Medewerkers aan dit nummer
juan josé arreola (Mexico, 1918) schreef, net als zijn generatie- en streekgenoot Juan Rulfo, een klein maar legendarisch oeuvre. Vanwege zijn concentratie op het korte verhaal, zijn kosmopolitische thematiek, zijn precieze stijl, zijn ironie en zijn fascinatie voor het fantastische en het absurde is Arreola vaak met Borges vergeleken, maar Arreola is minder intellectualistisch dan Borges en schuwt de sociale satire niet. Hij noemt als zijn grote voorbeelden Quevedo en Kafka. ‘De vogelspin’ komt uit Confabulario, zijn bekendste bundel.
ad beenackers (1944) is psycholoog en publiceerde op zijn vakgebied in het Maandblad Geestelijke volksgezondheid en in het Tijdschrift voor Psychiatrie.
anneke brassinga (1948) Vertaalde werk van onder meer Nabokov en Forster. Publiceerde de dichtbundels Aurora (1987), Landgoed (1989) en Thule (1991). In 1993 debuteerde zij als proza-auteur met Hartsvanger.
maarten van delden (1958) is Assistant Professor Spaans en Vergelijkende Literatuurwetenschap aan de New York University.
remco ekkers (1941) publiceerde drie dichtbundels: Een faun bij de grens (1986), De vrouw van zwaarden (1989) en Het gras vergeten (1991). Een vierde, Tempel en mes, wacht op uitgave.
stefan hertmans (1951) publiceerde essays, proza en gedichten; recent de poëziebundel Muziek voor de overtocht. Begin dit jaar verscheen van hem bij Meulenhoff de roman Naar Merelbeke.
ulrich meister, zie de inleiding van de vertaler.
k. michel (1958) publiceerde de dichtbundel Ja, naakt als de stenen (1989) en Tingeling & Totus (verhalen, 1992). Vertaalde van Octavio Paz Het vuur van iedere dag (gedichten, 1992). K. Michel is redacteur van Raster.
juan carlos onetti (Uruguay, 1909-1994).
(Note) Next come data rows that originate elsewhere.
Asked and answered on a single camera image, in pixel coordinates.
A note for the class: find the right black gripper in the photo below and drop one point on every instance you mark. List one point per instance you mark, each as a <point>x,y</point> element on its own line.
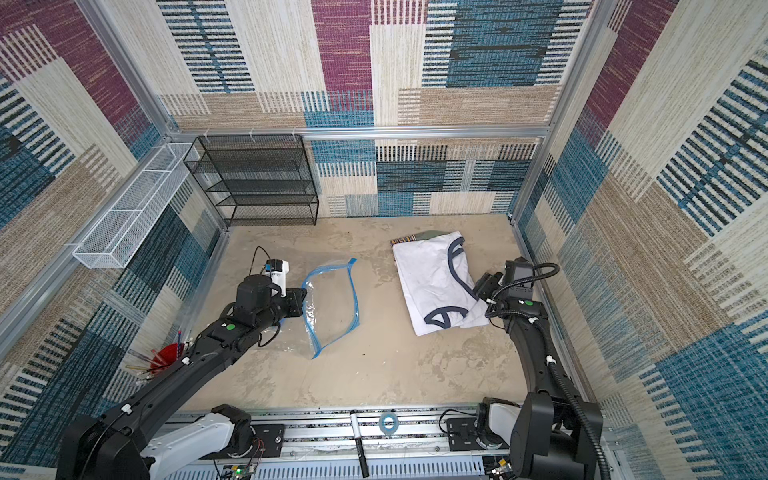
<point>486,287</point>

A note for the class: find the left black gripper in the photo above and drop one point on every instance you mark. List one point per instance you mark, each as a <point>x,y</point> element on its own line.
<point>296,299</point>

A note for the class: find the clear vacuum bag blue zipper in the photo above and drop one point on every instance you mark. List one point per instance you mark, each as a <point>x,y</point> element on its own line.
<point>331,307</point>

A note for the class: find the white tank top navy trim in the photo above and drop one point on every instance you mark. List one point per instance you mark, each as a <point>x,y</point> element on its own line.
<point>437,286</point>

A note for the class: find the green garment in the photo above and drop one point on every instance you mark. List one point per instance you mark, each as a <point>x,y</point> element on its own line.
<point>420,236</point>

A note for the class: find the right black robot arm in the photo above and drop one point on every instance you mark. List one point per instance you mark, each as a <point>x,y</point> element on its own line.
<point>556,432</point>

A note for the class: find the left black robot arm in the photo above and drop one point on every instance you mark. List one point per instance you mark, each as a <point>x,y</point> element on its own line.
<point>111,445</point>

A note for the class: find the red pencil cup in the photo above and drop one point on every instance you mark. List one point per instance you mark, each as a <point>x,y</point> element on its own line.
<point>158,360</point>

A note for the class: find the black marker pen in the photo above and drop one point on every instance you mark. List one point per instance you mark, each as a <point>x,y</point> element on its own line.
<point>357,436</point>

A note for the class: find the blue tape roll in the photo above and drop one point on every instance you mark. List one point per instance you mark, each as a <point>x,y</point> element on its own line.
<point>388,423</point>

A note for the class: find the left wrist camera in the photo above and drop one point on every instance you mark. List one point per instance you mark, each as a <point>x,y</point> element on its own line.
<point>277,270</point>

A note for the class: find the black wire mesh shelf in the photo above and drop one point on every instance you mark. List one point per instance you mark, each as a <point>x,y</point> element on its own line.
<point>255,180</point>

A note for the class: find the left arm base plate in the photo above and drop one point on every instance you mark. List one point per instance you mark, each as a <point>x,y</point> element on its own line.
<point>266,441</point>

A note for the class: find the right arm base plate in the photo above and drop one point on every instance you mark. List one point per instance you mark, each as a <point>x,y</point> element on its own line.
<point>462,436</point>

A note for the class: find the white wire mesh basket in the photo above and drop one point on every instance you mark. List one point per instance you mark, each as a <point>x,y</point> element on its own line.
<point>119,233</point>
Behoort met onder anderen Jorge Luis Borges en Ernesto Sábato tot de eerste generatie auteurs van de nueva novela. Schepper van het grijze, troosteloze labyrint der eenzaamheid Santa María, waarvoor Montevideo en Buenos Aires model stonden. Vertalingen: De werf, Laat de wind maar spreken en De put en andere verhalen. ‘Het varkentje’ is een van de korte verhalen die Onetti in de laatste jaren van zijn leven schreef.
tonnus oosterhoff (1953) publiceerde in 1993 de poeziebundel De ingeland en in 1994 de roman Het dikke hart.
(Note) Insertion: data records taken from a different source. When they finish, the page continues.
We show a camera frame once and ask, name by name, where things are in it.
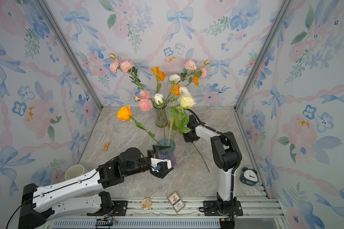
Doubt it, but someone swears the blue purple glass vase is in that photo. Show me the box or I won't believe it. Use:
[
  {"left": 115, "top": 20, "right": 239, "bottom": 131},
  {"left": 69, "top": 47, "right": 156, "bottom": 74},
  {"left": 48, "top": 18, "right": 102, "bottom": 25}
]
[{"left": 158, "top": 138, "right": 176, "bottom": 168}]

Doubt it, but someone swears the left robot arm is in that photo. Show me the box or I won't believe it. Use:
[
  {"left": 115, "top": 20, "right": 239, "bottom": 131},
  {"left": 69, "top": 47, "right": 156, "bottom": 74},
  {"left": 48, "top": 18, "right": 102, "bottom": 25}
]
[{"left": 18, "top": 145, "right": 173, "bottom": 229}]

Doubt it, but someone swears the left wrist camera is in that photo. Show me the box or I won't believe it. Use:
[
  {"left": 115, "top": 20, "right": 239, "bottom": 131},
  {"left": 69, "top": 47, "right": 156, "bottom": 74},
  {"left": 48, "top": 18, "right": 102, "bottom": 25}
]
[{"left": 150, "top": 157, "right": 172, "bottom": 172}]

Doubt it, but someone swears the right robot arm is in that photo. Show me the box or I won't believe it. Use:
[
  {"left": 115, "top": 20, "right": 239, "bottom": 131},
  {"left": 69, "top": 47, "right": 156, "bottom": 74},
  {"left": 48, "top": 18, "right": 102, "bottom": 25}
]
[{"left": 183, "top": 109, "right": 242, "bottom": 215}]

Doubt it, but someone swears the small wooden block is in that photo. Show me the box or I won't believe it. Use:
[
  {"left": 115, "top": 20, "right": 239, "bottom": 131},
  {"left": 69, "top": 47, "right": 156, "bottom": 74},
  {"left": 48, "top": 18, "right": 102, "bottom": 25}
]
[{"left": 102, "top": 142, "right": 110, "bottom": 151}]

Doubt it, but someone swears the corner aluminium post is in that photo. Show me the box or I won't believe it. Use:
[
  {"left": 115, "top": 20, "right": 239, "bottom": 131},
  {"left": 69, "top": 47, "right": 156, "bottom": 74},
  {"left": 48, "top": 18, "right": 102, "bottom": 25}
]
[
  {"left": 235, "top": 0, "right": 292, "bottom": 112},
  {"left": 34, "top": 0, "right": 103, "bottom": 110}
]

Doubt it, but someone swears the aluminium rail frame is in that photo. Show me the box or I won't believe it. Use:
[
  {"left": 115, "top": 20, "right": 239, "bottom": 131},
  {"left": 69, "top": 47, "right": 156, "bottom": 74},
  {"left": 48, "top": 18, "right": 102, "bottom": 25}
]
[{"left": 41, "top": 196, "right": 289, "bottom": 229}]

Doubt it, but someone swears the pink rose stem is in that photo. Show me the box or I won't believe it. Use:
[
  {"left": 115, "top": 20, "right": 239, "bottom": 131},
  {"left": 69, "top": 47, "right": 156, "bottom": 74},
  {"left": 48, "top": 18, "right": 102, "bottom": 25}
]
[
  {"left": 109, "top": 53, "right": 145, "bottom": 90},
  {"left": 177, "top": 60, "right": 210, "bottom": 87}
]

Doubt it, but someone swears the cream white cup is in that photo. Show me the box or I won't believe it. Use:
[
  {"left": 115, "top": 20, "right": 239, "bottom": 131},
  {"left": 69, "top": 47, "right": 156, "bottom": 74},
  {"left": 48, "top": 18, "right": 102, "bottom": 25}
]
[{"left": 65, "top": 165, "right": 85, "bottom": 180}]

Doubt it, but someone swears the black corrugated cable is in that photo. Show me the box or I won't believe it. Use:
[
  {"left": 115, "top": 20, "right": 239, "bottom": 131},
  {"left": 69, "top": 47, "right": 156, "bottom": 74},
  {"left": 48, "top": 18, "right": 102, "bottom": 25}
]
[{"left": 184, "top": 108, "right": 243, "bottom": 224}]

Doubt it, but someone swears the orange marigold flower stem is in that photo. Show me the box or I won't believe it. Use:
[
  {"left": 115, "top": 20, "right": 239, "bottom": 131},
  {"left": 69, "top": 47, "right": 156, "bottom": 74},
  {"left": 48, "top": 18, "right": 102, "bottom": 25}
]
[{"left": 192, "top": 143, "right": 210, "bottom": 173}]

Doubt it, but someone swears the framed card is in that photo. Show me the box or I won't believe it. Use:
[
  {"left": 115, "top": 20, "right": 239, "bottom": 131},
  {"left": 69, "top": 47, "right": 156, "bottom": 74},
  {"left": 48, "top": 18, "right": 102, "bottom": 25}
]
[{"left": 167, "top": 191, "right": 186, "bottom": 213}]

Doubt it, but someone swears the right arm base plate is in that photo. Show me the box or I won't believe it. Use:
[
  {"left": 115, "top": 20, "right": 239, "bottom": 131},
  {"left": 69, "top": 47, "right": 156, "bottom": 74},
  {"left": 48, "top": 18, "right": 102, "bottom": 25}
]
[{"left": 199, "top": 200, "right": 243, "bottom": 218}]

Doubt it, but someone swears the cream rose stem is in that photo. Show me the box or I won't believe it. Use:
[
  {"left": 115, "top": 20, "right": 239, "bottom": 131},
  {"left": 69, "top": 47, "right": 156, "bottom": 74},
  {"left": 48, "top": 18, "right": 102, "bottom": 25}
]
[{"left": 168, "top": 94, "right": 196, "bottom": 146}]

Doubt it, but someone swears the white flower stem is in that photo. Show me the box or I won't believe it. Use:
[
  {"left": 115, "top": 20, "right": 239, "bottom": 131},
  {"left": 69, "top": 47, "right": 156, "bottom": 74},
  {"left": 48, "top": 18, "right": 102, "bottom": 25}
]
[{"left": 168, "top": 74, "right": 196, "bottom": 146}]

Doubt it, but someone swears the orange rose stem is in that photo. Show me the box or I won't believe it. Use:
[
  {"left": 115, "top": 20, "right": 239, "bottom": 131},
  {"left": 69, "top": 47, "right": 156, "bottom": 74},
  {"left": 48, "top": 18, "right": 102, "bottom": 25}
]
[{"left": 117, "top": 106, "right": 157, "bottom": 142}]

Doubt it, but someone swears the yellow poppy flower stem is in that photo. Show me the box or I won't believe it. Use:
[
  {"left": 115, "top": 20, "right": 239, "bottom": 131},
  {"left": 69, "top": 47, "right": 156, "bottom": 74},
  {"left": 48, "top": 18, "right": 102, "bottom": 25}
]
[{"left": 151, "top": 66, "right": 166, "bottom": 103}]

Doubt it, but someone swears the right corner aluminium post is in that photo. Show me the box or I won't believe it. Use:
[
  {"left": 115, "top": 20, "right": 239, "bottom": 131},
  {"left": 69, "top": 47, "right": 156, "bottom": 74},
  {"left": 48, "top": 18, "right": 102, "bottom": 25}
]
[{"left": 235, "top": 0, "right": 292, "bottom": 112}]

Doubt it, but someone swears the white rosebud stem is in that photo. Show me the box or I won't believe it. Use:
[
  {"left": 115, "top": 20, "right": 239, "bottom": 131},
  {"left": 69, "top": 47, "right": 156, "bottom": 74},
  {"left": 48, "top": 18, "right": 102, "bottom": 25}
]
[{"left": 153, "top": 93, "right": 168, "bottom": 138}]

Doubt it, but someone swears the clear grey glass vase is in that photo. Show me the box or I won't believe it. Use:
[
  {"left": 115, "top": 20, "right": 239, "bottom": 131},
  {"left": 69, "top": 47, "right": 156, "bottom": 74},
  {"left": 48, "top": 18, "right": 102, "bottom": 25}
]
[{"left": 153, "top": 99, "right": 169, "bottom": 128}]

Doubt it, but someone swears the round beige coaster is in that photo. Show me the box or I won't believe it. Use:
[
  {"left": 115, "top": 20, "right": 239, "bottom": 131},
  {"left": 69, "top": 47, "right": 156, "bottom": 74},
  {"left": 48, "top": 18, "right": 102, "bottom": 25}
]
[{"left": 140, "top": 198, "right": 152, "bottom": 210}]

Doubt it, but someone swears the pink carnation stem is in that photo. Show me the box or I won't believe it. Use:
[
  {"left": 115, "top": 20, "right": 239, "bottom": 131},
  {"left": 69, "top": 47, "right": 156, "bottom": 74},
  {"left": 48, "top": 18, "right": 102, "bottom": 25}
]
[{"left": 134, "top": 90, "right": 153, "bottom": 112}]

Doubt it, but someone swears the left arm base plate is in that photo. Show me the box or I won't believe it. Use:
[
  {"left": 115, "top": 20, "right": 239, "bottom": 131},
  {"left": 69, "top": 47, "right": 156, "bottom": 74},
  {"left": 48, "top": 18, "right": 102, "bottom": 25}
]
[{"left": 86, "top": 199, "right": 129, "bottom": 217}]

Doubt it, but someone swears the left corner aluminium post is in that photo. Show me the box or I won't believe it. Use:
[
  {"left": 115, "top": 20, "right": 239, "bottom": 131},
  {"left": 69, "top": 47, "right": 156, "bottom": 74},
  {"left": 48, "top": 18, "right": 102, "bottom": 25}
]
[{"left": 34, "top": 0, "right": 103, "bottom": 110}]
horacio quiroga (Uruguay, 1878-1937). Aartsvader van het Spaans-Amerikaanse korte verhaal. Van grote invloed op onder meer Julio Cortázar. De titel van de bundel waaruit ‘Het veren kussen’ afkomstig is, bevat zijn thematiek in een notedop: Cuentos de amor de locura y de muerte (Verhalen van liefde waanzin en dood, 1917). In mei 1995 verschijnt een vertaalde bloemlezing van zijn verhalen.
j.l.j. van schoot (1941) is werkzaam als filosoof en is lid van een universitaire werkgroep aan de kun op het gebied van filosofie, religie en natuurwetenschap.
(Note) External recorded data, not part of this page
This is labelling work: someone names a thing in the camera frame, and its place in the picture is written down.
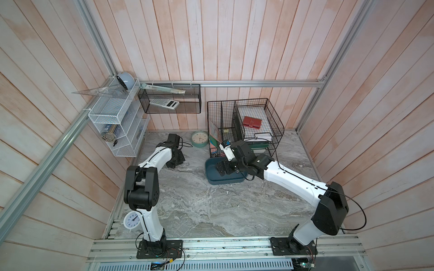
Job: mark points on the teal plastic storage box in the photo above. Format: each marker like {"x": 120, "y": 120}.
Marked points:
{"x": 214, "y": 178}

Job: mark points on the colourful paper folders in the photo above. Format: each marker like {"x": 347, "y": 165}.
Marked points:
{"x": 215, "y": 140}

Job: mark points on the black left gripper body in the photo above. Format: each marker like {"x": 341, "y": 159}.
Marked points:
{"x": 177, "y": 160}

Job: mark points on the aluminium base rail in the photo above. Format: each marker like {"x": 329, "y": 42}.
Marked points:
{"x": 343, "y": 252}

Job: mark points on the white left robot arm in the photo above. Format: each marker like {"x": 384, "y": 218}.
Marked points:
{"x": 141, "y": 194}

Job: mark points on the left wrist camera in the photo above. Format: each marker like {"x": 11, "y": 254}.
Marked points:
{"x": 173, "y": 141}

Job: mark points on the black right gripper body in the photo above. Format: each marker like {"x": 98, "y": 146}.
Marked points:
{"x": 232, "y": 167}

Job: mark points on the green round clock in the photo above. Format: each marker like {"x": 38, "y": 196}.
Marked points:
{"x": 200, "y": 139}

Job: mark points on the white wire mesh shelf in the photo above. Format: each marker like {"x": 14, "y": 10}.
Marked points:
{"x": 121, "y": 123}

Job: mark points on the clear triangle ruler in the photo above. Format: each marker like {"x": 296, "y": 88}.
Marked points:
{"x": 115, "y": 91}

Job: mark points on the black wire wall basket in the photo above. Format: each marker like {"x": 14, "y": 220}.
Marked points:
{"x": 189, "y": 96}

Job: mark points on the grey round speaker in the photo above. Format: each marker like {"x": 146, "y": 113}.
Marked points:
{"x": 126, "y": 80}

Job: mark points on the black wire desk organizer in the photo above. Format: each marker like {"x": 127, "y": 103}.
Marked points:
{"x": 228, "y": 116}

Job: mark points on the white calculator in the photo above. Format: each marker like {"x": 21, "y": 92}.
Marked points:
{"x": 165, "y": 103}

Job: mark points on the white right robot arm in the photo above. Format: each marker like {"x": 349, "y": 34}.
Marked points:
{"x": 329, "y": 200}

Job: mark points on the white alarm clock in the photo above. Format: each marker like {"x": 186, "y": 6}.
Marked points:
{"x": 132, "y": 220}
maarten steenmeijer (1954), lid van de redactieraad van De Gids, is verbonden aan de vakgroep Spaans-Italiaans van de universiteit van Nijmegen. Hij schreef onder meer Spaanse literatuur van de twintigste eeuw (1989) en Spanje is anders (1992). Tot zijn vertalingen behoort La Regenta van Clarin (1992).
mario vargas llosa (1936). Latijnsamerikaans schrijver. Vorig jaar verscheen in Nederland zijn autobiografie De vis in het water. Dit voorjaar publiceert Meulenhoff de roman De geesten van de Andes, in een vertaling van Mieke Westra.
g. vertogen (1940) is hoogleraar theoretische natuurkunde aan de Katholieke Universiteit van Nijmegen.
peter yvon de vries (1952), graficus en tuinman, schrijft over kunst in HP/De tijd en publiceerde in het voorjaar de essaybundel Oesters en orakels.